What will you do today that’s new or different from your usual routine? What will you try that you’ve never tried before?
Studies suggest that doing new things helps keep us mentally alert. My own observation is that doing new things has other benefits as well.
1) If we’re always doing new things, we’re less likely to get bored.
2) If we’re always doing new things, we’re always having the opportunity to discover new things we love.
3) If we’re always doing new things, we have more opportunities for success.
Does that last one surprise you? Do you cling to what you know because you figure that those are the things you can do? Does it feel safer that way?
My experience is that that sense of safety is an illusion. What if things change and we have to do something new? If that’s a rare experience for us—doing something new—then each new situation will feel scary. On the other hand, if we are always doing new things then we will have had enough experiences of liking the new food or activity or enough success at trying some new activity that change won’t scare us. We’ll know the odds are good that we can cope with this challenge, too.
There is also this: I say all the time that it is the assumptions we never think to challenge that trip us up the most often. Are there things you assume you can’t do? WHAT IF YOU’RE WRONG?
I grew up believing I was tone deaf. That’s what everyone told me and heaven knows my experience trying to play the cello in high school would seem to have proven it!
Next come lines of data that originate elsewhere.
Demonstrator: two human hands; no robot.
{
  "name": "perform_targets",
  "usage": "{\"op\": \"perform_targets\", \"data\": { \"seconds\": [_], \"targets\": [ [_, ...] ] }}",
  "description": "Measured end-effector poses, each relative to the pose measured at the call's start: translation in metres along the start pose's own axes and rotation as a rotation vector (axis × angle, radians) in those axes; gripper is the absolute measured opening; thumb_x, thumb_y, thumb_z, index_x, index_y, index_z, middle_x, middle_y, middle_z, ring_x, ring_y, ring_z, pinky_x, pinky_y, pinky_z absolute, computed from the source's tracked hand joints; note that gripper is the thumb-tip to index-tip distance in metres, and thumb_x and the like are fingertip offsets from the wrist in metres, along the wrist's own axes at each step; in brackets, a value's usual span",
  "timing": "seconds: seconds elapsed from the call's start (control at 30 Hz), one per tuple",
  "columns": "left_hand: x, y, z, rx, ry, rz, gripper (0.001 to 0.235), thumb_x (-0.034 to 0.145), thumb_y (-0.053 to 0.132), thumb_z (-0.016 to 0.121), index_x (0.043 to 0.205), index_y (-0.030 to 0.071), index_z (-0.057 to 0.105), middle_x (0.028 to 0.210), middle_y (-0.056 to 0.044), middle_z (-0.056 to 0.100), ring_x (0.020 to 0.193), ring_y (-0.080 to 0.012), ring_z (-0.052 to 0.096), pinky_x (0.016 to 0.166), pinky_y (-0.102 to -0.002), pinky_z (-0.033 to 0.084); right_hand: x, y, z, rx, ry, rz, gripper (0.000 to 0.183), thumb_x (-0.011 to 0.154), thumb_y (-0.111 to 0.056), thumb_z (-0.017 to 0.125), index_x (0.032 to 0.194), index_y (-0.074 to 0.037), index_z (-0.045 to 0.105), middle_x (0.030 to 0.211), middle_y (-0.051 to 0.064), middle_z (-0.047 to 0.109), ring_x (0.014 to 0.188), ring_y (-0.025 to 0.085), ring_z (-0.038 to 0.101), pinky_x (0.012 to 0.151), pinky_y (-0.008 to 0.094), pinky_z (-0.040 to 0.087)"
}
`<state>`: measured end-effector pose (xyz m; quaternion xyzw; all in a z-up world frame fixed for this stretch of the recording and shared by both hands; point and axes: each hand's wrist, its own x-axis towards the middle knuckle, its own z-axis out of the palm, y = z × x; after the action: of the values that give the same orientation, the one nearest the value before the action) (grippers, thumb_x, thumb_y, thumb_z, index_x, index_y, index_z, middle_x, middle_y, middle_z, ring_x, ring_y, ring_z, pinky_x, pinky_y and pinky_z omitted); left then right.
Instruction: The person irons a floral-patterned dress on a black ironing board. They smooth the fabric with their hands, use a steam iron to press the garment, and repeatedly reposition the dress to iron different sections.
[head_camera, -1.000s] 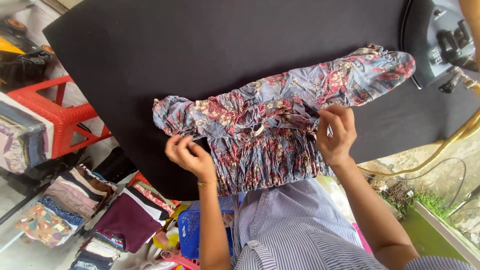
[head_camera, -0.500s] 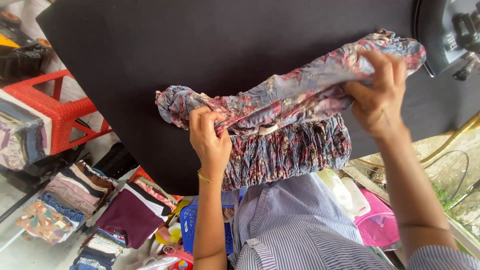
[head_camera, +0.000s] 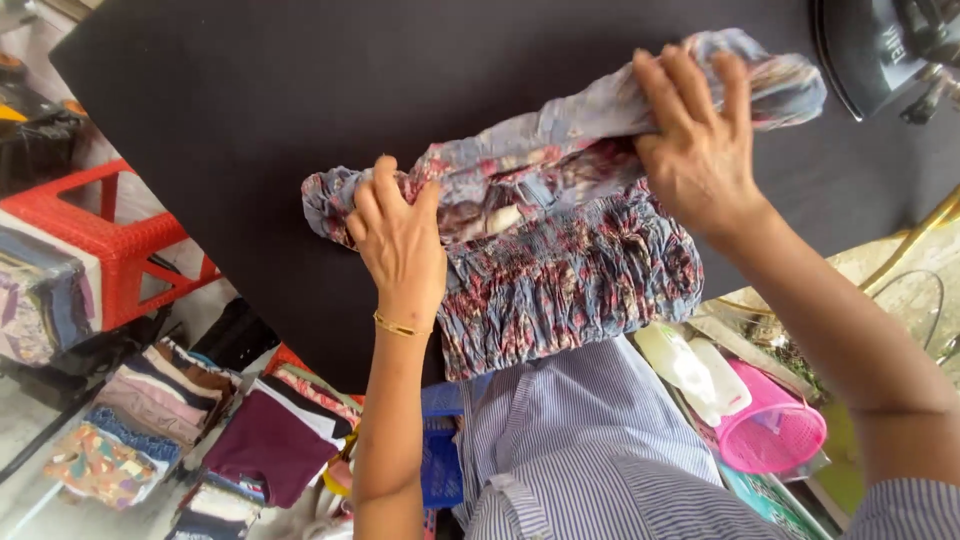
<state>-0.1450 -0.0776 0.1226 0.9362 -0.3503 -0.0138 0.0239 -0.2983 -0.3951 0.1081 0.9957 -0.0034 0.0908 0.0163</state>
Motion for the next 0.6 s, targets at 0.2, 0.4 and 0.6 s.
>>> {"op": "perform_targets", "data": {
  "seconds": [0.2, 0.4, 0.6],
  "targets": [
    [-0.024, 0.001, -0.025, -0.24, -0.064, -0.145, 0.026, 0.089, -0.019, 0.063, 0.101, 0.001, 0.074, 0.123, -0.016, 0.048, 0.095, -0.0383, 0.059, 0.048, -0.048, 0.06, -0.031, -0.037, -0.045, 0.255, 0.232, 0.013, 0.027, 0.09, 0.008, 0.06, 0.067, -0.003, 0.05, 0.122, 0.025, 0.079, 0.107, 0.046, 0.071, 0.095, 0.06, 0.044],
    [-0.057, -0.022, -0.002, -0.609, -0.107, -0.265, 0.023, 0.095, -0.018, 0.058, 0.087, -0.003, 0.073, 0.129, -0.017, 0.059, 0.113, -0.0456, 0.066, 0.085, -0.051, 0.065, -0.119, -0.135, -0.018, 0.193, -0.349, 0.17, 0.015, 0.09, -0.019, 0.061, 0.076, -0.021, 0.066, 0.098, 0.003, 0.061, 0.061, 0.025, 0.067, 0.051, 0.043, 0.052],
    [-0.075, -0.025, -0.024, -0.752, -0.038, -0.084, 0.029, 0.091, -0.026, 0.058, 0.087, -0.001, 0.073, 0.13, -0.015, 0.059, 0.129, -0.0421, 0.059, 0.098, -0.045, 0.062, -0.058, -0.152, -0.078, 0.555, -0.169, 0.089, 0.005, 0.092, -0.017, 0.073, 0.096, -0.015, 0.073, 0.137, 0.015, 0.064, 0.112, 0.039, 0.069, 0.083, 0.048, 0.053]
  ]
}}
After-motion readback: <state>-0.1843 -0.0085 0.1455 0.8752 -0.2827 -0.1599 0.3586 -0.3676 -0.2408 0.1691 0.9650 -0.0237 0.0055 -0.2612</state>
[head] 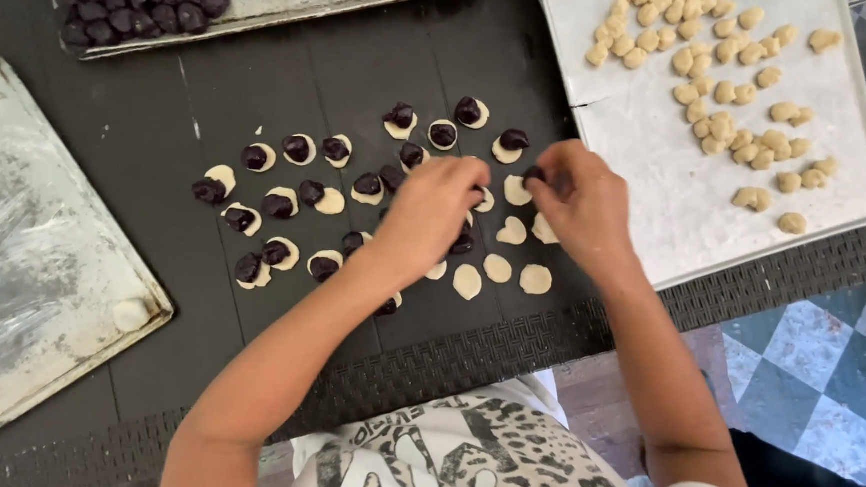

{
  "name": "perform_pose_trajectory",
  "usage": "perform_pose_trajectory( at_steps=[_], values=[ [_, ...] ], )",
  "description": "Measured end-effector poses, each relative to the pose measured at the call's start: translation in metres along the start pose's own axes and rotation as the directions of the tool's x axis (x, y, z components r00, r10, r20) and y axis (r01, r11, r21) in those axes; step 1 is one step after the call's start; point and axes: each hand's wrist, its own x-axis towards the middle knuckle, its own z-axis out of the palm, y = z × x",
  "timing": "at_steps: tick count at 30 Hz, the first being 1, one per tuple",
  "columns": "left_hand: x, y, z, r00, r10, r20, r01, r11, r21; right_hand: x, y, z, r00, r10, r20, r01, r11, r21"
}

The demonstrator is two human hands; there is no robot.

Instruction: The person flattens small white dough pieces on a black mat and arranges them in rows. They then lift a tray of dark round balls and pour them onto the flattened dough pieces, placing one dark ball on top of each white piece.

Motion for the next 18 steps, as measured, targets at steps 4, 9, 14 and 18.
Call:
perform_pose_trajectory(
  at_steps=[4,9,14,18],
  values=[
    [-0.008,-0.01,0.023,0.998,0.061,0.008,-0.062,0.993,0.104,-0.009,0.023,0.016,0.998,-0.05,-0.028,0.048,0.996,-0.078],
    [0.002,0.004,-0.029,0.995,0.058,0.086,-0.082,0.947,0.311,-0.01,-0.002,0.012,0.906,-0.421,-0.036,0.356,0.806,-0.473],
    [-0.021,-0.002,-0.073,0.987,0.043,0.157,-0.087,0.954,0.288,-0.033,-0.04,0.044,0.88,-0.462,0.108,0.472,0.825,-0.313],
    [-0.042,0.005,-0.073,0.986,0.098,0.132,-0.147,0.886,0.44,-0.044,-0.039,0.058,0.887,-0.408,0.216,0.46,0.819,-0.344]
  ],
)
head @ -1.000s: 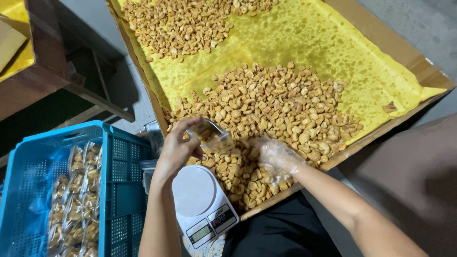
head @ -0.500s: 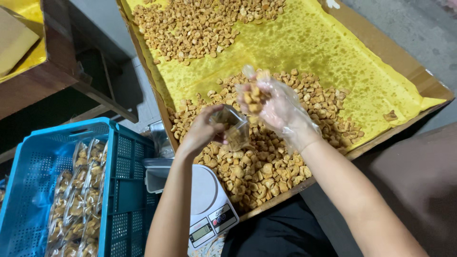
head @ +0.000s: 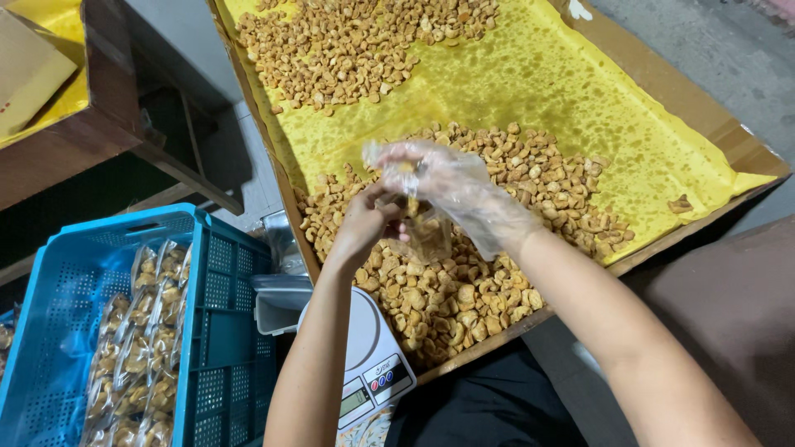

And yet....and yet....about three years ago a little voice inside challenged me to let go of all my beliefs about myself and just experiment. See what I could do that I didn’t know I could do. Among other things I tried, I bought a violin. To my astonishment, I discovered I could hear whether or not the strings were in tune. To my astonishment, within 24 hours of beginning to play, I could play Beethoven’s Ode to Joy in perfect tune. (And yes, I used an electronic tuner to verify that I was.)
We grow up taking in all kinds of messages about ourselves and about the world around us. Only when we try things we didn’t think we could do or experiment with new foods and activities can we realize how mistaken some of those messages were.
So I encourage each of you, today—and every day—to do something new or different. It can be a little thing and you may not like it. But what if you do? What if there is a whole world of experiences out there waiting for you that will enrich your life?